Die neue Banking-as-a-Service-Einheit der Hypothekarbank Lenzburg, HBL Solutions, passt zur Gründung der Finstar AG im August 2023. Mit diesem Schritt hat die HBL das Kernbankensoftware-Geschäft der Open-Finance-Plattform Finstar in eine eigenständige Firma ausgegliedert. Mit diesem Schritt verschafft sich die Bank einen grösseren strategischen Handlungsspielraum und stellt die Weichen für zusätzliches Wachstum.

Mit dazu gehört, dass Marianne Wildi ihren CEO-Sessel bei der HBL verlässt, um ihrer Leidenschaft zu folgen: als Verwaltungsratspräsidentin der neugegründeten Gesellschaft wird sie Projekte rund um Open Finance, BaaS und Embedded Finance weiterhin vorantreiben.

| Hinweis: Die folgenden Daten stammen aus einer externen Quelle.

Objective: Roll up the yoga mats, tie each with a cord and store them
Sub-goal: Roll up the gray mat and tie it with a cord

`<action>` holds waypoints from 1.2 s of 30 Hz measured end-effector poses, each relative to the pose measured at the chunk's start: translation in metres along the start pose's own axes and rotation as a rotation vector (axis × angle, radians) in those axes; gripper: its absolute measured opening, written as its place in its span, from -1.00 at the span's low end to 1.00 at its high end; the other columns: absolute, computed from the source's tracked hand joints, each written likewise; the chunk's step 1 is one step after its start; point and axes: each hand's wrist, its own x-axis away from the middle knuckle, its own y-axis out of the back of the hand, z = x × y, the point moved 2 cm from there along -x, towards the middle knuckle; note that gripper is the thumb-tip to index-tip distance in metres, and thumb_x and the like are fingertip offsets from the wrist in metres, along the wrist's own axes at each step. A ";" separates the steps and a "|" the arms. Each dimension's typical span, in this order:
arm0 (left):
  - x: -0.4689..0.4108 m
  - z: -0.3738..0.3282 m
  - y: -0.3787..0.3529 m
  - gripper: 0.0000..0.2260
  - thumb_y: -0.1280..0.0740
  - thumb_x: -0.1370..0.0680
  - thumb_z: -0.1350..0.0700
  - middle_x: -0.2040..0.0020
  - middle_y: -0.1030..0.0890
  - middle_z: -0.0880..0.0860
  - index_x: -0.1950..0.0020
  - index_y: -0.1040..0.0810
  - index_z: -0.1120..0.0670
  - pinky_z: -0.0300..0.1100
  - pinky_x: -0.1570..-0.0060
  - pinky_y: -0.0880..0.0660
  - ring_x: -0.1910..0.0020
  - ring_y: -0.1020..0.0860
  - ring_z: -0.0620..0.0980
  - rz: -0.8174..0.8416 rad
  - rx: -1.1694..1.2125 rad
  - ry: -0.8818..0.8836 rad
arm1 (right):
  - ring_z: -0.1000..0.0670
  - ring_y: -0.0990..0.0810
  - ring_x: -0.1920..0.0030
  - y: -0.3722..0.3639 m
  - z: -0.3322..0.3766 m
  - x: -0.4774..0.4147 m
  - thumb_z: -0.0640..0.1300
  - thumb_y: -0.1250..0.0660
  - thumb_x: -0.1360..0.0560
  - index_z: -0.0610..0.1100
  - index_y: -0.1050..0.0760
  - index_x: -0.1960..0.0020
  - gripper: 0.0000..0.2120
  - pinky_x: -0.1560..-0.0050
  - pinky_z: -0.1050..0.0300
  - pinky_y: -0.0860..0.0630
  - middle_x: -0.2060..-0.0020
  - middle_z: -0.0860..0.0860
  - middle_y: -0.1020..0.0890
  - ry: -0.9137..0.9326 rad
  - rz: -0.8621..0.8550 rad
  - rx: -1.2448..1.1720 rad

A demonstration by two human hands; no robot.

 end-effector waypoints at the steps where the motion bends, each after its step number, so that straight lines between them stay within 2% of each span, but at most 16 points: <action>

Die noch-CEO der HBL ist aus Erfahrung überzeugt:

Eingebettete Finanzdienstleistungen entsprechen einem Bedürfnis der Zeit

Wildi lässt auch keinen Zweifel daran, wie sie mit der Finstar AG unter der Marke HBL Solutions diese Bedürfnisse befriedigen will:

«HBL Solutions versteht sich als Orchestrator und Enabler für innovative Open-Finance-Lösungen. Wir verfügen über weitreichende Kompetenzen und verwenden führende Technologien, mit denen wir baukastenmässig digitale Finanzlösungen für alle Arten von Unternehmen realisieren können. Dank unserer langjährigen Erfahrung steht uns für die Realisierung von Banking-as-a-Service-Projekten ein leistungsfähiges Netzwerk zu Verfügung, das wir mit der neuen Marke stärker promoten wollen. Unser Versprechen: Durch die Integration von Banking-Services in ihre Wertschöpfungsketten können Firmen ihre Kundschaft stärker an sich binden und die User-Journey verbessern.»

Damit sind auch die strategischen Weichen für die Zukunft und das Wachstum der HBL selbst gestellt. Neue Projekte, die von den digitalen Open-Finance-Töchtern kommen, brauchen in Form von Banking as a Service und Embedded-Finance-Services eine klassische Bank mit Banklizenz, welche diese Services zur Verfügung stellt, prozessiert und betreut.

Was sich wie eine symbiotische Beziehung zwischen Töchtern und Mutterhaus anhört, ist ziemlich sicher genau das. Und ein ertragreicher Weg in die Zukunft, der auch anderen klassischen Banken offensteht.

Die wirkliche News ist deshalb weniger, dass die Hypothekarbank Lenzburg mit HBL Solutions eine neue Marke lanciert. Der interessante Punkt ist vielmehr, was mit bereits bestehenden Ressourcen und Know-how unter dieser Marke möglich wird.